What Is in the ILDS? What Questions Can It Answer?

Two of the questions we most often get about the Illinois Longitudinal Data System (ILDS) are: What is it? What questions can it answer?

As its name suggests, a longitudinal data system is intended to house data that can be tracked over time, for example, a child’s participation in early childhood programming. A child1 may be in one program as an infant, another program as a toddler, and then a different program when they reach 3 and 4 years old. Eventually, they will enter primary and secondary school, graduate, perhaps go to college, and then enter the workforce. A true longitudinal data system would be able to keep track of an individual across that timeline, but rarely do we have data going back far enough to make all those connections. Instead, we have chunks of data for different individuals across various time periods. Still, these chunks allow us to study many different questions.

Longitudinal data can also include data about individuals’ involvement in health programs, social service programs, or even the criminal justice system —though, for now, Illinois’ system is focused on education and the workforce (including early childhood education).

One aspect that makes a longitudinal data system challenging to implement is that the data necessary is scattered across a variety of state agencies, and we need to work with each agency to develop processes for data requests, data management, and legal agreements. However, agencies rarely have staffing for this work and are instead focused on federal and state mandates that can be required to access millions of dollars in funding. While the ILDS might make that reporting easier at some point, initially, there is a significant yet unfunded lift to standing up the data system.

Making the Case for the ILDS: A Blog Series

In our first blog of the series, Marking Five Years of Progress: A Status Update for the Illinois Longitudinal Data System, we overviewed the recent ILDS 2.0 initiative and its accomplishments.

In this entry, we discuss the policy questions that a longitudinal data system can answer.

In the third entry, “Why Do We Need a Longitudinal Data System?,” we address how longitudinal data help answer key policy questions and why sharing data across state agencies is critical.

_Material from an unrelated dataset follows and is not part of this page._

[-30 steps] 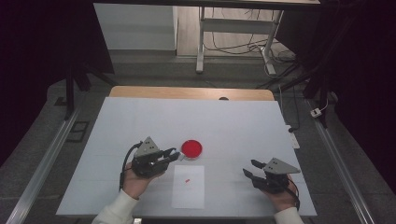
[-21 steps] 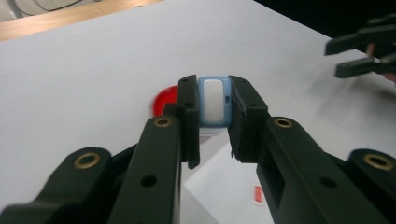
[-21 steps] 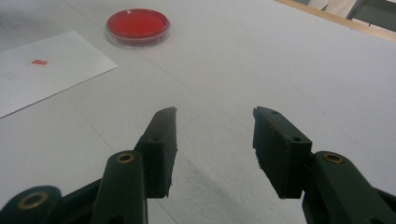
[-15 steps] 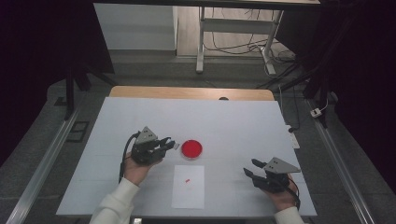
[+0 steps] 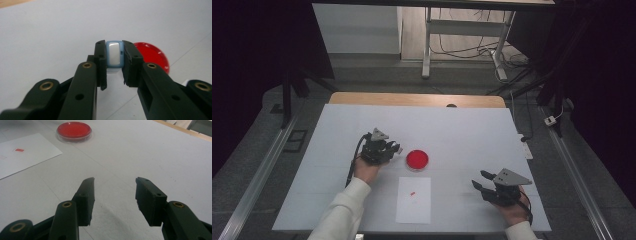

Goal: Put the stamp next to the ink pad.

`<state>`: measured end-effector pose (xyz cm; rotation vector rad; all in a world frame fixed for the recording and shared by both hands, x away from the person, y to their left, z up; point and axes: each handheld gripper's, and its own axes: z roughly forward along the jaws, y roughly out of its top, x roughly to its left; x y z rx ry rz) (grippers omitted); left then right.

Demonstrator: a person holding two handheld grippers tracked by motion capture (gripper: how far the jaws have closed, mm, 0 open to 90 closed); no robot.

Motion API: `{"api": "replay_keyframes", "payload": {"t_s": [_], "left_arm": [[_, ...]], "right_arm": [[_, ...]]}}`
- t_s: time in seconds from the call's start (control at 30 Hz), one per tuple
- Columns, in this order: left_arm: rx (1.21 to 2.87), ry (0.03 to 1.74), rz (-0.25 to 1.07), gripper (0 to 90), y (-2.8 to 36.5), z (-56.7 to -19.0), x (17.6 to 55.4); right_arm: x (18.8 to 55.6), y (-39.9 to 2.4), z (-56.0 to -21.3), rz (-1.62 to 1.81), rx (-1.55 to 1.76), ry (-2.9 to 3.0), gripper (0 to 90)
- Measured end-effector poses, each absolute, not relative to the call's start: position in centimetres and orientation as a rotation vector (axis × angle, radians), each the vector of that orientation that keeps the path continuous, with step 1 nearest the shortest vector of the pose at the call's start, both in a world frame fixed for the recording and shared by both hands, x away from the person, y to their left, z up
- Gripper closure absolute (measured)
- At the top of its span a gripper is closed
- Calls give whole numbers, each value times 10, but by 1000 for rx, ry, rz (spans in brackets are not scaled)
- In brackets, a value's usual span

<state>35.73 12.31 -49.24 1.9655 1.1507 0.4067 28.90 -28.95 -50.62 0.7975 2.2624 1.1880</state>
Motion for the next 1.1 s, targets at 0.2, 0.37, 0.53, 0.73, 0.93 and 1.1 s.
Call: {"api": "replay_keyframes", "payload": {"t_s": [0.2,0.37,0.53,0.73,0.93,1.1], "left_arm": [[2018,1152,384,750,116,-496,369],[2075,1176,376,750,111,-499,377],[2106,1182,378,748,107,-503,380],[2113,1181,380,743,105,-503,381],[2098,1176,373,687,106,-502,380],[2071,1160,377,614,108,-498,377]], "right_arm": [[289,-289,-507,1188,795,2266,491],[289,-289,-507,1187,795,2266,490],[290,-289,-507,1195,797,2263,489],[290,-289,-507,1191,798,2265,487],[290,-289,-507,1195,798,2263,486],[290,-289,-507,1187,798,2267,485]]}}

There are some additional things to note about ILDS that may be different from systems in other states:

  1. It only has anonymized data, so it cannot be used to track an individual, only groups of individuals.
  2. It has a matching key that allows data to be matched across agencies and programs. Therefore, it can be used for longitudinal purposes as well as for point-in-time analyses across programs.
  3. The system is being developed so that research and analytics can occur within a state system. This avoids having to send data files to external entities such as universities or third-party research firms, giving the state and its agencies more control over the data.

Answering Illinois’ Most Challenging Policy Questions

So, what questions can a longitudinal data system answer, and, equally important, what questions can it not answer?

The ILDS cannot answer questions about individuals or support operational uses, such as using FAFSA data to automatically apply a student to community college or sending parents of children in the Child Care Assistance Program information about Preschool for All. These are interesting use cases but require data such as an individual’s name or address that the ILDS does not have.

What the ILDS can answer is some of the most challenging questions facing Illinois as we seek to improve the lives of residents:

  • What early childhood services are children recieving over time? Are they receiving similar services in tandem, i.e., Child Care Assistance Program and Preschool for All?
  • What are the outcomes of receiving early childhood services? Are students more prepared for school? Do they do better in school over time?
  • Do programs such as dual credit, transitional math, or college and career pathways improve students’ outcomes later in life?
  • What makes students successful as they transition from high school to college to career? Does education impact wages? Does it lift families out of poverty?

The ILDS can also support questions about foster care, financial aid, workforce training, and course-taking in college and high school. At its core, the goal of the ILDS is to answer questions regarding the life outcomes of individuals who start their educational journey in Head Start, pre-K programs, or using Child Care Assistance and then progress into and through K-12 and then postsecondary.

This is challenging because the data needed to investigate these questions spans agencies, and therefore there is not a single “owner” among those agencies responsible for understanding the outcomes in question. This often means it is incumbent on the Governor’s office and legislature to develop the right questions and facilitate their answers.

Furthermore, they are often challenging to answer because determining if a program or service has caused a particular outcome is very difficult. In statistics, researchers often say “correlation does not equal causation,” but having the data in one place together with robust contextual information, such as demographics and economic status, helps to develop research that is robust, fair, and equitable and can sometimes show causal relationships (i.e., direct and indirect impacts). This can help address a problem we often see with research: there is not enough data to do this nuanced analysis.

While the ILDS is not a cure-all, it is intended to enhance the state’s ability to do research and analytics significantly, and that research can lead to better, more efficient programs. Without it, it is hard to know whether we are serving our residents as well as we can and providing the support necessary for Illinoisians to be successful.